Here I am! I stand at the door and knock. If anyone hears my voice and opens the door, I will come in… - Rev. 3:20. I suggest we hold a grand opening celebration. Allow a fresh wind of God’s Spirit to shake loose the latches. Let’s fling those doors open wide and drag the contents outside. Perhaps as we see what lies in each other’s garages we can discover some unnecessary burdens we might be able to help lift. Carry each other’s burdens and in this way you will fulfill the law of Christ. – Gal. 6:2. For certain we will know far better how to pray for each other. And as we realize how cluttered all of our garages have grown I imagine we will become far less harsh in our criticism of one another. Be kind and compassionate to one another, forgiving each other, just as in Christ God forgave you. – Eph. 4:32.

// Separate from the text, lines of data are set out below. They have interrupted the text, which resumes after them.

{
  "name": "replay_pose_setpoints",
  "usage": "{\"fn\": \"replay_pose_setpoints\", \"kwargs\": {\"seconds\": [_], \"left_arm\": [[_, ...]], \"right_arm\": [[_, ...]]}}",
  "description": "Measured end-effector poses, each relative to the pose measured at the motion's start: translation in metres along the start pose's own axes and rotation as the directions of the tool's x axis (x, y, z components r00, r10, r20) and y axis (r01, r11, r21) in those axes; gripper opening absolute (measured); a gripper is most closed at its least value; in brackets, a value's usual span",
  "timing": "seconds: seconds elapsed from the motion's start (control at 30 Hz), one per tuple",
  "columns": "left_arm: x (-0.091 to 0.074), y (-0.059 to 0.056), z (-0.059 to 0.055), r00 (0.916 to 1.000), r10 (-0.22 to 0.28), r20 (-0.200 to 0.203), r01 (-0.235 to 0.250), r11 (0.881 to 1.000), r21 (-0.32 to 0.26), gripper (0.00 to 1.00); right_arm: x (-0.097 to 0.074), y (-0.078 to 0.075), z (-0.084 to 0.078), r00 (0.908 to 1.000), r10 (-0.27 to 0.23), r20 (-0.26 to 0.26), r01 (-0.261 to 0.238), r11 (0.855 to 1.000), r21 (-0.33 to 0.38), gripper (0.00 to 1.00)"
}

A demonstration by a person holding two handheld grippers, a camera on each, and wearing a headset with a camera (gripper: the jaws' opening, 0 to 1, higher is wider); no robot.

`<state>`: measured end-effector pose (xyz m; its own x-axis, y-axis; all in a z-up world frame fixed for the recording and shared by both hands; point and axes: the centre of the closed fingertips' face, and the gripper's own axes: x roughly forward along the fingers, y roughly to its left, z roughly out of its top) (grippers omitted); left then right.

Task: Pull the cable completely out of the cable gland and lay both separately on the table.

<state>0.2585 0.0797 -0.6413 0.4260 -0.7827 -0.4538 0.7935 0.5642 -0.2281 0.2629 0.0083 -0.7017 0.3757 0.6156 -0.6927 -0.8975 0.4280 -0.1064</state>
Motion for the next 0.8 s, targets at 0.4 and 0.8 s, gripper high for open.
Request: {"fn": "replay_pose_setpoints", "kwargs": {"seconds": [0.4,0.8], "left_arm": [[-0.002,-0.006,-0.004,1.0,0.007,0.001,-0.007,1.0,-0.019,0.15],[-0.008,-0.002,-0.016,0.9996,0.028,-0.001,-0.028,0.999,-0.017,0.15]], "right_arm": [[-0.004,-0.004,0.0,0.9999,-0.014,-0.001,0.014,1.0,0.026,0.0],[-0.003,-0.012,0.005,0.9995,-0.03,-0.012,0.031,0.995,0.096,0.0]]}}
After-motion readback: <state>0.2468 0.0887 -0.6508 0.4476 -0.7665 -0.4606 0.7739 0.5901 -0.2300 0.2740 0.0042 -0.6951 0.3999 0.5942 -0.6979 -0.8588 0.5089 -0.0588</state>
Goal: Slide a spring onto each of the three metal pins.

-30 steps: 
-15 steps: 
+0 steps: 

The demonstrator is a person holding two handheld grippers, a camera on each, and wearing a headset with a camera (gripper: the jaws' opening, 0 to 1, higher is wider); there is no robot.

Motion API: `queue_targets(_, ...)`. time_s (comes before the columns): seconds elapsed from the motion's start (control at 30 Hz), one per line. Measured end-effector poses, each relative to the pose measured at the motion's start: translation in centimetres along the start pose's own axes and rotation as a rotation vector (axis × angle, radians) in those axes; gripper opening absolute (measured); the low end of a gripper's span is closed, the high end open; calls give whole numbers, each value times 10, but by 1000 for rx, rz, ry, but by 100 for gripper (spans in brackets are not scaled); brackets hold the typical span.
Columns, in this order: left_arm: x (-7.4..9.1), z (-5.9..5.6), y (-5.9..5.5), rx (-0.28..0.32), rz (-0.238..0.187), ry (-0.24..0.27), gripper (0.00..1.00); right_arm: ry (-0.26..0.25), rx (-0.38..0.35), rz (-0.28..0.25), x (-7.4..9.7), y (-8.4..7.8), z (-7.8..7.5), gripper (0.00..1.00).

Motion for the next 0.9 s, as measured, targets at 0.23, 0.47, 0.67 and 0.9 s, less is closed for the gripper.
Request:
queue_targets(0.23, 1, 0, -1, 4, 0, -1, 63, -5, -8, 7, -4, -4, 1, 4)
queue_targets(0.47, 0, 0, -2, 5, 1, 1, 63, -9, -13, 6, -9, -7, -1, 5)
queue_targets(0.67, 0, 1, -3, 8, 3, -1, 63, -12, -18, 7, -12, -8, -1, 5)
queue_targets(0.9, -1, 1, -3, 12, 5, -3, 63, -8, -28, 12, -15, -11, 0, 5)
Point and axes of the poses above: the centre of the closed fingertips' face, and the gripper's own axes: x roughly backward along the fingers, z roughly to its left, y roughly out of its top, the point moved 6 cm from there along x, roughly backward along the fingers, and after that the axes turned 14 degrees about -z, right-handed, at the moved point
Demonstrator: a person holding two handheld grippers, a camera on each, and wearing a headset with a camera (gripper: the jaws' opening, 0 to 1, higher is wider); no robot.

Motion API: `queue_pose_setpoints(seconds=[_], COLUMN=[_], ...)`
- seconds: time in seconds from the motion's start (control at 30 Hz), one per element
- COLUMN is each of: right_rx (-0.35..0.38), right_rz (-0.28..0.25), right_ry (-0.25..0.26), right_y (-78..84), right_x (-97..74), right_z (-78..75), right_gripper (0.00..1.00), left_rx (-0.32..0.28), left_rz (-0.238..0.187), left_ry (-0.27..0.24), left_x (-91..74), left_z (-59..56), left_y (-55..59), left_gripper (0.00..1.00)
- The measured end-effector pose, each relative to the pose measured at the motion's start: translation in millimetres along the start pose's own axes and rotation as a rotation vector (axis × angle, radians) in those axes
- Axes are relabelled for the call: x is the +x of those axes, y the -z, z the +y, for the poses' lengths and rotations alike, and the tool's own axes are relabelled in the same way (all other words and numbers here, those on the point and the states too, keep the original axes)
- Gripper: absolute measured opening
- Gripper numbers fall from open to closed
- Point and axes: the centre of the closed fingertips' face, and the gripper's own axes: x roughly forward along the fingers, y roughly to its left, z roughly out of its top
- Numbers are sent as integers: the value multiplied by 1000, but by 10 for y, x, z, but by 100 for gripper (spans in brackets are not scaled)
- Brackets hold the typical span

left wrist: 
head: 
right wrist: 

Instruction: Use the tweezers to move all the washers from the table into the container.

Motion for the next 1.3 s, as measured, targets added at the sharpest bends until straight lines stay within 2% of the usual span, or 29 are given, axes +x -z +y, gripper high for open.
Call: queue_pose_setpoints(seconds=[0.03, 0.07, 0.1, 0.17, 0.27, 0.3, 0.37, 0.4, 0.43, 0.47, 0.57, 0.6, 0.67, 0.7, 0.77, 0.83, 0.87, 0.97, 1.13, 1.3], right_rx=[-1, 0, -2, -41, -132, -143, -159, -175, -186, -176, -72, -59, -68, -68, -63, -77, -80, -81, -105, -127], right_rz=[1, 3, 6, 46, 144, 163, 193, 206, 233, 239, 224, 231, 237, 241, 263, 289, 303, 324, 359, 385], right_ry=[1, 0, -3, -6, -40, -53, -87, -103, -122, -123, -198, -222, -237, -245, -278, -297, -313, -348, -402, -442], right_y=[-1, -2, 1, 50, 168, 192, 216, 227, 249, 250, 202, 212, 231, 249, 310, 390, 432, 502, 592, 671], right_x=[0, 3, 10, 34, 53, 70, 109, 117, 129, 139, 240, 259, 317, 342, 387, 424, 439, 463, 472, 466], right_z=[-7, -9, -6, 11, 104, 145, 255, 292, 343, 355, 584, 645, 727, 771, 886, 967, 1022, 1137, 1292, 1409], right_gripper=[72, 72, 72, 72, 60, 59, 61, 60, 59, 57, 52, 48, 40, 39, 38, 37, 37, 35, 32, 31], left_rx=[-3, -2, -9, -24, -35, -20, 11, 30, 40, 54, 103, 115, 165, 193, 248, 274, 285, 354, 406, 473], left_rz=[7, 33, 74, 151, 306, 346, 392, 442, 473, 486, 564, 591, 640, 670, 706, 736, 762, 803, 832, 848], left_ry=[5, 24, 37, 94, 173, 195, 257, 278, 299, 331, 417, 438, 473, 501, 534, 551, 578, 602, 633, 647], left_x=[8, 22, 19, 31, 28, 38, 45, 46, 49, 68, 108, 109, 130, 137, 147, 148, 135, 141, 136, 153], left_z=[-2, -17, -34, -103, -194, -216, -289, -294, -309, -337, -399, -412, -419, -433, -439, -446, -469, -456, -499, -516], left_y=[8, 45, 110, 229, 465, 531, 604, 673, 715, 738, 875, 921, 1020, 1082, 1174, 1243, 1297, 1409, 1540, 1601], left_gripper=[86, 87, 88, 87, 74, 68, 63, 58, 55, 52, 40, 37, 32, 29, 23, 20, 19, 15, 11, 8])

But wouldn’t this make our church gatherings far less programmed, far more unpredictable, much lengthier, dangerous, and very, very messy? Why, we wouldn’t have any time left for a sermon, or announcements, or taking up an offering, or listening to a professionally trained worship band. Exactly! But our garages would become far less cluttered, our fellowship vastly stronger, and our ministries far more fruitful. Which would you prefer, leaving church feeling entertained or cleansed, with your pride intact or your burdens lifted?
Quiet! Is that someone knocking? You might want to take a look in your garage. I think the wind may have blown open your door.